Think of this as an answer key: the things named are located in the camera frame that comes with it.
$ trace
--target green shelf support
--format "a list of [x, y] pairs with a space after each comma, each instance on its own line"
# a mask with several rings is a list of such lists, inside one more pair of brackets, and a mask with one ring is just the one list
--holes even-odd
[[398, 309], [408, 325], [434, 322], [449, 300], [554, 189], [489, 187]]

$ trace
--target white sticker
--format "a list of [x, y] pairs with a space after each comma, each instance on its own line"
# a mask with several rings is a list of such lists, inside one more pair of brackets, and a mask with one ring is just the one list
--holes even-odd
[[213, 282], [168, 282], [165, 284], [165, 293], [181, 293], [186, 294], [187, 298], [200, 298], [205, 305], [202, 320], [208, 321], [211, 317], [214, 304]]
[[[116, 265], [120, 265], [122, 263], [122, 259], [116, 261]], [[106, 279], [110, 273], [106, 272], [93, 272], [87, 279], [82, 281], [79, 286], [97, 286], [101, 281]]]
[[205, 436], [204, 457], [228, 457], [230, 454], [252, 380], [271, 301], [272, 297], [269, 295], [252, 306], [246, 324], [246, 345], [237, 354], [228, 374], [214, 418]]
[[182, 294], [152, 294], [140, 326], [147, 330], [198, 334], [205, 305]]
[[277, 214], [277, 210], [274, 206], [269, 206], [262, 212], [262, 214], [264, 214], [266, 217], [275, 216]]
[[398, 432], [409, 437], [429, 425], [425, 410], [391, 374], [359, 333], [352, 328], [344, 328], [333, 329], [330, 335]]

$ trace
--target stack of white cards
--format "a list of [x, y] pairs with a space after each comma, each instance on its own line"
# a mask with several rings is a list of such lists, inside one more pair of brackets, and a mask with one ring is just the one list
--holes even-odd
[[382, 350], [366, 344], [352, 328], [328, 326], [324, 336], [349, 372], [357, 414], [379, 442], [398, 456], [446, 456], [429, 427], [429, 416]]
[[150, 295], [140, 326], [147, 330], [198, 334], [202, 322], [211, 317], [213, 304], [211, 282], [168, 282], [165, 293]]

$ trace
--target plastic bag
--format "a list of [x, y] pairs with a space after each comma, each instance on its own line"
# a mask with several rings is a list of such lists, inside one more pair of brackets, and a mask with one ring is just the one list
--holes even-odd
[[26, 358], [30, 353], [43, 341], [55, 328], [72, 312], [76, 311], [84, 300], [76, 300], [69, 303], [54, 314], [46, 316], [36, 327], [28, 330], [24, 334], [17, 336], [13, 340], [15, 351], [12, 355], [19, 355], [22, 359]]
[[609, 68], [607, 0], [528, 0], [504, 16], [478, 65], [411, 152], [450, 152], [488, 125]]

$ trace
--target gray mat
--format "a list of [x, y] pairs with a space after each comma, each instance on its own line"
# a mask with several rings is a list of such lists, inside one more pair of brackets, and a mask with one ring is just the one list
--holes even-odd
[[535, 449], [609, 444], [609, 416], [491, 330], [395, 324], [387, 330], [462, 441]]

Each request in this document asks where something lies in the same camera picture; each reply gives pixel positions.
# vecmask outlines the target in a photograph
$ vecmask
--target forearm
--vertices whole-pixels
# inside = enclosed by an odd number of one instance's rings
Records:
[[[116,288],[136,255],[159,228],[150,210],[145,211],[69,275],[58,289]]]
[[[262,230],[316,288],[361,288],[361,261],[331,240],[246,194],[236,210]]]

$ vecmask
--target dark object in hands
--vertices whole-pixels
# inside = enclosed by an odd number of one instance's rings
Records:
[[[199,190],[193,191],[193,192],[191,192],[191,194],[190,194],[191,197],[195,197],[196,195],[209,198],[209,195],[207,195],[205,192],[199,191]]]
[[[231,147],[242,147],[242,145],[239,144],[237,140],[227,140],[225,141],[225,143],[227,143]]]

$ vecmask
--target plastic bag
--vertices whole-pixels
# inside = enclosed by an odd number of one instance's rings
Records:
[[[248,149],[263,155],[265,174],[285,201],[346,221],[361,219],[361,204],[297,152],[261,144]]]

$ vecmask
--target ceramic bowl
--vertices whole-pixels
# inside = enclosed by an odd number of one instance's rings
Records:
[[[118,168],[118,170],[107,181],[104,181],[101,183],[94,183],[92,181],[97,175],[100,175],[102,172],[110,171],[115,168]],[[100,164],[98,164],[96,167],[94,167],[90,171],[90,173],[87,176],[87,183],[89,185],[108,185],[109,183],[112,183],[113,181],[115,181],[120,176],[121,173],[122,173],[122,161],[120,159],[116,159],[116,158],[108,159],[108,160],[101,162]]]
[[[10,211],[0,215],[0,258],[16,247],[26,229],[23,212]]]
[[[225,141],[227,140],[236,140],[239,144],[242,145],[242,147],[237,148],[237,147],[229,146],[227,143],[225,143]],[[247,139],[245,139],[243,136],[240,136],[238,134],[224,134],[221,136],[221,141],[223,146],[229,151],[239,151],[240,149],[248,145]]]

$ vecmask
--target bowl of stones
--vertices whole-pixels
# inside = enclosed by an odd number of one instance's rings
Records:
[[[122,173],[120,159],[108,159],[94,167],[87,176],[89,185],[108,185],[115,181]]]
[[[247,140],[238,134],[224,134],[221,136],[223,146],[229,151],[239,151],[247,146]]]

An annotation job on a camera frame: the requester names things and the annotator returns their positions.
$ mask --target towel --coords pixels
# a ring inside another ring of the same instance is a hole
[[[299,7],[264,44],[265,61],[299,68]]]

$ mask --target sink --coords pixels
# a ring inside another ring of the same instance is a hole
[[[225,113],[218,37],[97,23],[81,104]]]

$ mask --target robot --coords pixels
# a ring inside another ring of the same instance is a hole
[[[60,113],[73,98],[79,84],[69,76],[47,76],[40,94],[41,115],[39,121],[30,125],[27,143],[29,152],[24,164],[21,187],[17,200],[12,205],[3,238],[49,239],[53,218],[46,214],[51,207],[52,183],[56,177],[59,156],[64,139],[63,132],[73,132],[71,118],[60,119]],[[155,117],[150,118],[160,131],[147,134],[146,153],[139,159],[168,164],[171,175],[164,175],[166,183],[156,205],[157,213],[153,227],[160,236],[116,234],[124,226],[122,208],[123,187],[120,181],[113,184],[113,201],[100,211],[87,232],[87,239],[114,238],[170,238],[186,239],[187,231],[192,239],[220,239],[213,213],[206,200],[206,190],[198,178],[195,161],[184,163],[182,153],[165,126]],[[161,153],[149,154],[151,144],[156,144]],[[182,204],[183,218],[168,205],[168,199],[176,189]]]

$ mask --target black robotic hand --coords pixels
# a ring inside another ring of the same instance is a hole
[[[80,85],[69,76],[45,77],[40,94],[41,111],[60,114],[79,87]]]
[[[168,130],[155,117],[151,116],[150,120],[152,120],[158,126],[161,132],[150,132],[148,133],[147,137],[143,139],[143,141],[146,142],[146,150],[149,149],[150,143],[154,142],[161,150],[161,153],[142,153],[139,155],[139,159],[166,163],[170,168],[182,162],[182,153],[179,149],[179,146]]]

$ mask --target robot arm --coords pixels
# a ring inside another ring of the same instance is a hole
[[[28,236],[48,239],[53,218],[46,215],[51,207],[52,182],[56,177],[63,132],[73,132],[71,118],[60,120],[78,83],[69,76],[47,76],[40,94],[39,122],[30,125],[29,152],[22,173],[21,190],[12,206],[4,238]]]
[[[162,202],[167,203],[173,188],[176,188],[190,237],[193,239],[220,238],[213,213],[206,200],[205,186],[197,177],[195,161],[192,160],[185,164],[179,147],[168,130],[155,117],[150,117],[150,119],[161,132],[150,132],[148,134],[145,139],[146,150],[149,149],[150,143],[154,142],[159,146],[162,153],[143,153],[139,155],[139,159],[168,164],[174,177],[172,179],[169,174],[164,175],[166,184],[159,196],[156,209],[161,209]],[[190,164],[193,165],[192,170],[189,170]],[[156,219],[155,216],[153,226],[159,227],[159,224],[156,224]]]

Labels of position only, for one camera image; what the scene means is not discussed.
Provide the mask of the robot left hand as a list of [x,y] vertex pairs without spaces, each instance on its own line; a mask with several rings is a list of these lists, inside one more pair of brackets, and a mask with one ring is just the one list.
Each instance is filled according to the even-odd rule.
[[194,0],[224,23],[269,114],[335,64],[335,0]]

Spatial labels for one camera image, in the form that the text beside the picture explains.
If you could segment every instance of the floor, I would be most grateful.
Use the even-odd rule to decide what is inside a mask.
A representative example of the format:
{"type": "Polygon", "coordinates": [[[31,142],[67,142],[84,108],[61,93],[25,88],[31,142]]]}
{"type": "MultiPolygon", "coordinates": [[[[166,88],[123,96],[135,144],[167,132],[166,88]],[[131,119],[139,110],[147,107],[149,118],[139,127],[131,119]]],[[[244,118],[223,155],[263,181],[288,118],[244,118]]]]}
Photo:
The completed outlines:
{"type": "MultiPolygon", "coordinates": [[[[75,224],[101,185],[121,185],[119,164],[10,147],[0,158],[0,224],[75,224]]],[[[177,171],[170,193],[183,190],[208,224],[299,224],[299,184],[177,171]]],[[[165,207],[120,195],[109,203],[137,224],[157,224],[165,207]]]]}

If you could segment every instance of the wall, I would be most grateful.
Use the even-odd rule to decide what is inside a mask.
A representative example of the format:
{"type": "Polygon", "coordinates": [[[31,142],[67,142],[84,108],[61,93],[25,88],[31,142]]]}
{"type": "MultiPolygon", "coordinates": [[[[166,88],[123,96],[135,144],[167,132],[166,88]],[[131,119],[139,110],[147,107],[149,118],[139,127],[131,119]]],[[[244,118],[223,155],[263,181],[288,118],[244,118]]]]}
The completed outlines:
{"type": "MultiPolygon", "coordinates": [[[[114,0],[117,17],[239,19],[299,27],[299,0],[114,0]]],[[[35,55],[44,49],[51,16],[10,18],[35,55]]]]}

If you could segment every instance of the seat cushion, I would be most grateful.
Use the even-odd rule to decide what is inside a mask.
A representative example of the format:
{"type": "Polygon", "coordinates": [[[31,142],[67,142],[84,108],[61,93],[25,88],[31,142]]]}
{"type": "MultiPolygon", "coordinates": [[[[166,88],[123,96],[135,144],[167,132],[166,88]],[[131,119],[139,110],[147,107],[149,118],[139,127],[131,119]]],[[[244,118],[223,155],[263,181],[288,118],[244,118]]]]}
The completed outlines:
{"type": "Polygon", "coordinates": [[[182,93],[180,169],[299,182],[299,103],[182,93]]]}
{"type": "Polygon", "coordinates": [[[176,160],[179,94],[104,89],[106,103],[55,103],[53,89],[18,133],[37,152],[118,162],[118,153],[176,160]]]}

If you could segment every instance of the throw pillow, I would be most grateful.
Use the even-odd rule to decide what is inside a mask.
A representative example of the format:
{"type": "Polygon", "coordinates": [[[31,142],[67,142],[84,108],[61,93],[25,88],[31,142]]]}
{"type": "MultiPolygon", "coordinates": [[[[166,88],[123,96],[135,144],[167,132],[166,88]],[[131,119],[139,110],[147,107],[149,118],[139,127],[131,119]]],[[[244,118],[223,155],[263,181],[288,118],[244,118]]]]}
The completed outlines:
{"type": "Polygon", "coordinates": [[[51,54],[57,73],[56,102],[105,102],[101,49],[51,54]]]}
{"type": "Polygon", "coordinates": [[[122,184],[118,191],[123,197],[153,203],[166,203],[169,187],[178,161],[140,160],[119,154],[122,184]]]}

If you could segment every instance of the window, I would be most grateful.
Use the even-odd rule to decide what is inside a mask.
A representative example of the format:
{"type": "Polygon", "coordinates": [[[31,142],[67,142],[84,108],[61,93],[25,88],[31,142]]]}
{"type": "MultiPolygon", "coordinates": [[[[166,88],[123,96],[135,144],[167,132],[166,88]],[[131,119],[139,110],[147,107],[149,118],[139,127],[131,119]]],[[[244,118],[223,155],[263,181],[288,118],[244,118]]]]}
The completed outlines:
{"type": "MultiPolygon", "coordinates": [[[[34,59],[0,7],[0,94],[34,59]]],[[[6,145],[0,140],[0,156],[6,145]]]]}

☆ ☆ ☆ ☆

### Work request
Within the material above, please work out how many lines contain the word "coords" and give that number by itself.

### Exercise solution
5